Wins or losses are always important, but I’d argue less so this season. Grading on a curve, based on the unique situation that this season has brought seems fair.
The most important thing is establishing a solid foundation and culture to build upon in the future. That was the core of Schiano’s success in building Rutgers into a winner during his first tenure and there should be confidence he can do it again.
I do think Rutgers needs to come through with at least one victory to end the dreaded Big Ten losing streak and avoid a winless campaign. Initiating a change in the perception of the program is important, both in recruiting and within the Big Ten.

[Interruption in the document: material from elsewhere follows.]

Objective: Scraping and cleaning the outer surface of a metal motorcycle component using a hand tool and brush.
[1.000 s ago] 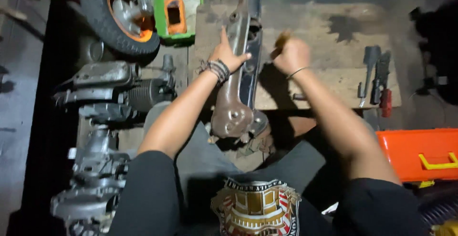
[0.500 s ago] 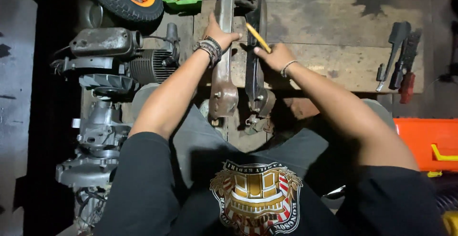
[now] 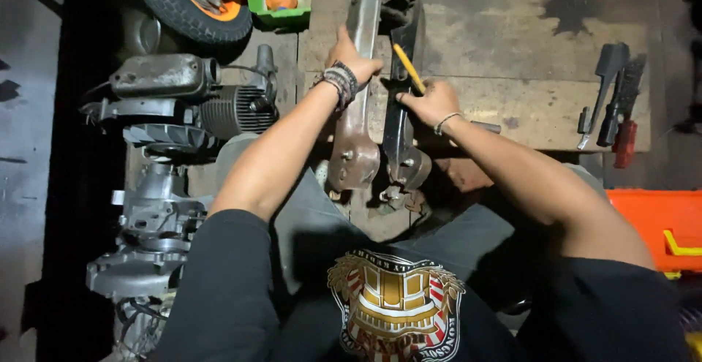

Anything more should be considered gravy.
Putting a legitimate scare into a blue blood program, much like Rutgers did to then no. 1 Miami in Schiano’s second season in 2002 despite only winning one game, would be a major thrill after so many blowout losses in recent years.
Who am I kidding, even the frustrating parts of the game like complaining over a certain play call or blown coverage will be welcomed after what life has been like in 2020 for us all.
Even Rutgers just taking the field and seeing Schiano on the sidelines once again will be comforting for long time fans and give hope to those who have heard tales of what it was like to have a bowl team every year.
Rutgers football is close to returning and even though we know very little about the team ahead of the season opener, it’s still an exciting development. Just keep expectations reasonable and enjoy the journey this season brings, regardless of how much success is actually achieved on the scoreboard and in the standings. As the current state of life in 2020 has reminded us, enjoy each day and appreciate any progress made, no matter how small, while clinging to the hope that better days are ahead.